Which lines of the records contain "rolled"? Collect every one of them.

# # # # #

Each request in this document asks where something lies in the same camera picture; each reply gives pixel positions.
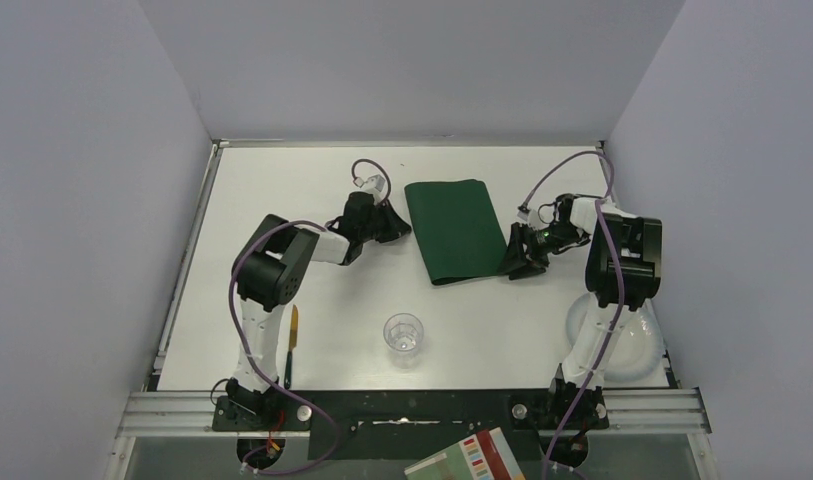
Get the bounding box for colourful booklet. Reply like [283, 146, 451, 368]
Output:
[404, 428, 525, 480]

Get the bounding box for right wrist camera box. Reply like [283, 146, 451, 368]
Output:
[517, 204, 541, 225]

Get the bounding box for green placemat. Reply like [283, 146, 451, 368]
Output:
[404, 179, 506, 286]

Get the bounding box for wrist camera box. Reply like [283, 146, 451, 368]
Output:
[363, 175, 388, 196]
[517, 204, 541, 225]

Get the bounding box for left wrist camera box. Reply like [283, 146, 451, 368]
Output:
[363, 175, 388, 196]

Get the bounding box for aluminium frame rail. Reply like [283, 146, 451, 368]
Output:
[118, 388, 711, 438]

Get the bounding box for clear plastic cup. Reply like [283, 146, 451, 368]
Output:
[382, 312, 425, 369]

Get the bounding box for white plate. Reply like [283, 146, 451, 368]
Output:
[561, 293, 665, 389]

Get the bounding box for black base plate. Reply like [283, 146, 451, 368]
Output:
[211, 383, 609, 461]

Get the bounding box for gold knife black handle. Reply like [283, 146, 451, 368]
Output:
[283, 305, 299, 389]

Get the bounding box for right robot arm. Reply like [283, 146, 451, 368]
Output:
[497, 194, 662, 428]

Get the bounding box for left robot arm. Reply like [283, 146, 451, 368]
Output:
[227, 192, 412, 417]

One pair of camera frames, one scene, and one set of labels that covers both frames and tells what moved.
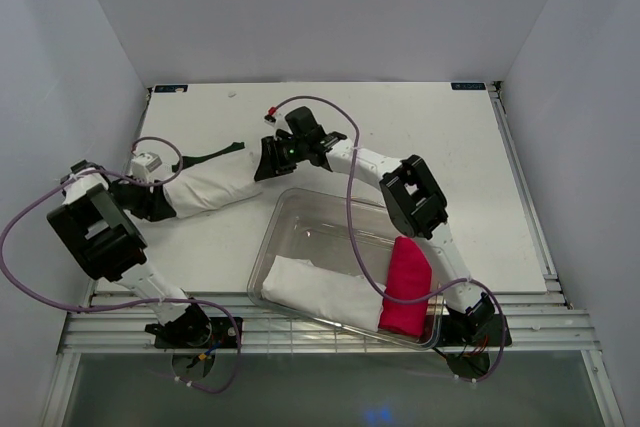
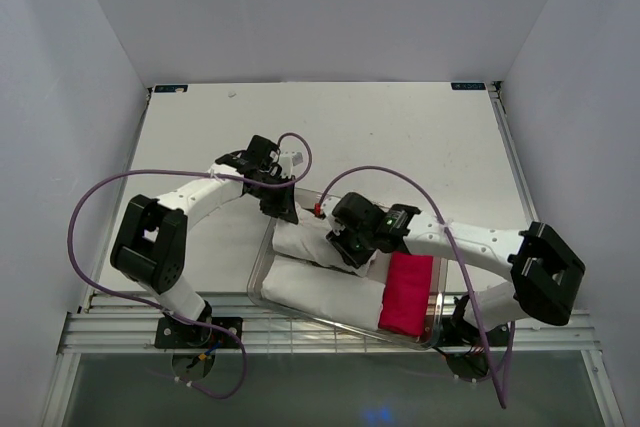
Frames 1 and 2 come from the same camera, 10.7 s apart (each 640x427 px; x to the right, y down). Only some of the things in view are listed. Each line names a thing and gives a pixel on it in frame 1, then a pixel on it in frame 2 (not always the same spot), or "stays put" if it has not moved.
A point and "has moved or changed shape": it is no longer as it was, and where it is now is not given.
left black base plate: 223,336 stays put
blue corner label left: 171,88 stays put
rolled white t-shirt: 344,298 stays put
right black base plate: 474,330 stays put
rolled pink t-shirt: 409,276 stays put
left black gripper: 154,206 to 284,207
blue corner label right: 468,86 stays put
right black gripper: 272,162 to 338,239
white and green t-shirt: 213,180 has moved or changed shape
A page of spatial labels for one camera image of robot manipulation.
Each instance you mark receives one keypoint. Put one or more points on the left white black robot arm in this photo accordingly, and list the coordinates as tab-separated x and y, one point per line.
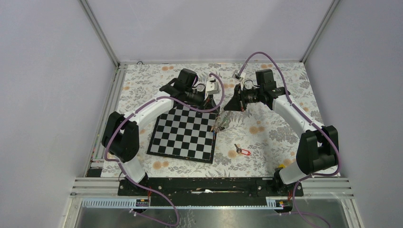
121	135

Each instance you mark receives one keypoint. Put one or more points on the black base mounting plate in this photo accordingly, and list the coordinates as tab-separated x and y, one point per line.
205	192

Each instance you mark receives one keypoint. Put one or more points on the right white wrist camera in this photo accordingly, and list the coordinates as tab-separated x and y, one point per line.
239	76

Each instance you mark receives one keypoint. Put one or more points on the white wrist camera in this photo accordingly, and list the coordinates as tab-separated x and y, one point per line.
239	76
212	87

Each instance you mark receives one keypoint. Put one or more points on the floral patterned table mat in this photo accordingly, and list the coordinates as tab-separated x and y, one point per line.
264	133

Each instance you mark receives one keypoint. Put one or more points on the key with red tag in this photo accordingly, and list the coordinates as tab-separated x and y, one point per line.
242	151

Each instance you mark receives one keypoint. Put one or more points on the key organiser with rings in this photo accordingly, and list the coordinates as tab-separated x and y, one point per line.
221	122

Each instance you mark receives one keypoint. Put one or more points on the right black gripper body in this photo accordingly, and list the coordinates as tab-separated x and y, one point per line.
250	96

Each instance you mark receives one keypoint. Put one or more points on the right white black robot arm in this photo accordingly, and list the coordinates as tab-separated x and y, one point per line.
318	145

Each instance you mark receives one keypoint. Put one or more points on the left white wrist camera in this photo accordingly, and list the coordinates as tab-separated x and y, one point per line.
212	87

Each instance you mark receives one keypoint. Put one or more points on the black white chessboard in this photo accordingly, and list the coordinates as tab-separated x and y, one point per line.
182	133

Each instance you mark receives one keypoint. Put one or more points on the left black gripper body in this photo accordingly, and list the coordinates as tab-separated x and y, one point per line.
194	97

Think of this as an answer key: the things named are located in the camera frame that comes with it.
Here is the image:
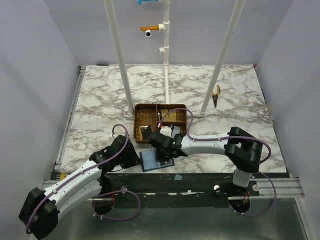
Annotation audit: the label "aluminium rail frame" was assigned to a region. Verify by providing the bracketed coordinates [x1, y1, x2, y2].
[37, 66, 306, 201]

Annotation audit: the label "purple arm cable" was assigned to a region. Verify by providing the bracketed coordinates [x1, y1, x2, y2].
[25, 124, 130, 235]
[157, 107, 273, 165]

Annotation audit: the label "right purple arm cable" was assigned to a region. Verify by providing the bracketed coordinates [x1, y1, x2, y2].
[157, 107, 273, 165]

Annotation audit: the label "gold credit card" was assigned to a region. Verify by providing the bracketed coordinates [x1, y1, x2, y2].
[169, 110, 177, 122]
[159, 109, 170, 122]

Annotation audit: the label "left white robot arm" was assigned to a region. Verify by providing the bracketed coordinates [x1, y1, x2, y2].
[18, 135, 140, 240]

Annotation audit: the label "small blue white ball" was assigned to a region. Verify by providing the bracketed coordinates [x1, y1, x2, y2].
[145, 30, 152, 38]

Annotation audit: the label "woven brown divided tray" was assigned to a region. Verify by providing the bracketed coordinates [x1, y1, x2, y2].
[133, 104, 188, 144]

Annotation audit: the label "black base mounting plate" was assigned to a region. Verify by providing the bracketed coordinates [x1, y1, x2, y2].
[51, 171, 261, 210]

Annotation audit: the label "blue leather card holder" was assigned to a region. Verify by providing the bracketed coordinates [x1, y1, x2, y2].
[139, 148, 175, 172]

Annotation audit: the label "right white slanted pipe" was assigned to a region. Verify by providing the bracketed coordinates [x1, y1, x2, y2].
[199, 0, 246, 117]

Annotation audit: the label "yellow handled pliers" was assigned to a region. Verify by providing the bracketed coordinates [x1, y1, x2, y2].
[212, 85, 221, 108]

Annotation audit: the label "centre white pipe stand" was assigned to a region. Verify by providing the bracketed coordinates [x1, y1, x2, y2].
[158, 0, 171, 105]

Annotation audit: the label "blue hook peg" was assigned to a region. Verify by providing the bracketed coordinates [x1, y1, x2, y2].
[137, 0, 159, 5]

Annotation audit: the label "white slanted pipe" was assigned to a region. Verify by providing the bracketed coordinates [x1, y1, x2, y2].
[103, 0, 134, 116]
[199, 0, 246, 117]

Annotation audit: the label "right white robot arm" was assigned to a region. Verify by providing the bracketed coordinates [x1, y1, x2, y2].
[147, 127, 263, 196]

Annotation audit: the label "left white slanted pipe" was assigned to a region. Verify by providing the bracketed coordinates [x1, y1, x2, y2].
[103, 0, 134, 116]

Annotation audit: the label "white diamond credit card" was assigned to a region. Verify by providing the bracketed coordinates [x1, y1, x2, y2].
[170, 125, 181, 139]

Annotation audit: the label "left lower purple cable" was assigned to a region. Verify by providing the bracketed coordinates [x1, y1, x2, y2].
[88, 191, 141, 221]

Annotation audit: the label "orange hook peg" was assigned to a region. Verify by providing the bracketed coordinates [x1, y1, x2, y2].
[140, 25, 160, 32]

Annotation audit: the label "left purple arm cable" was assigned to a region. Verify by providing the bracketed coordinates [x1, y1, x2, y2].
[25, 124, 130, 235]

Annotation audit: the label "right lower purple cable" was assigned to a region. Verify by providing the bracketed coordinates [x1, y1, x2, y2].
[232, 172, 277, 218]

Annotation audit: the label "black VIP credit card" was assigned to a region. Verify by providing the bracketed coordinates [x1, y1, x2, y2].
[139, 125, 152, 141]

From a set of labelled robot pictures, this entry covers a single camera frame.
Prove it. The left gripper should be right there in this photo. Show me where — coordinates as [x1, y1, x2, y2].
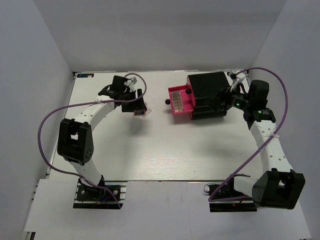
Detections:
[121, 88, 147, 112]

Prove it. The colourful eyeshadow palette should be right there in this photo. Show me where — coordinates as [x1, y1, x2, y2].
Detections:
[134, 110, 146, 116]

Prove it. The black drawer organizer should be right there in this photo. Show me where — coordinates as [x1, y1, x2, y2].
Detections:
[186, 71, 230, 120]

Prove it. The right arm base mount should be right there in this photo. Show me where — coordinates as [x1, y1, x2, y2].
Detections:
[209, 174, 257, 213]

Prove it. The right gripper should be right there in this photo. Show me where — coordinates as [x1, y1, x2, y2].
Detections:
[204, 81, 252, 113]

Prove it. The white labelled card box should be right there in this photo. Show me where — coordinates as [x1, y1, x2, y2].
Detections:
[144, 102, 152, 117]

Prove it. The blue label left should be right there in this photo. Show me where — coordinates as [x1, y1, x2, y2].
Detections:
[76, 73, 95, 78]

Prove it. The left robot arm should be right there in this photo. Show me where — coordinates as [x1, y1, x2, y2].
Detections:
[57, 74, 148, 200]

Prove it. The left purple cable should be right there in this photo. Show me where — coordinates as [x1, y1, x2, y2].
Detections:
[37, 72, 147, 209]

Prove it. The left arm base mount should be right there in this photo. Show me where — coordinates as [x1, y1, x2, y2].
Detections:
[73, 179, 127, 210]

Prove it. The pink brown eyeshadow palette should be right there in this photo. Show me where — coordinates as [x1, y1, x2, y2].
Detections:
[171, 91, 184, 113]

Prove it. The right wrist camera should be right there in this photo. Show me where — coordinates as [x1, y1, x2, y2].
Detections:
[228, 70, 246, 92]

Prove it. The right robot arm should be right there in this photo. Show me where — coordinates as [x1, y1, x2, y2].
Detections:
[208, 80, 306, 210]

# # # # #

Problem solution:
rolled white t-shirt: 344,298 stays put
rolled pink t-shirt: 409,276 stays put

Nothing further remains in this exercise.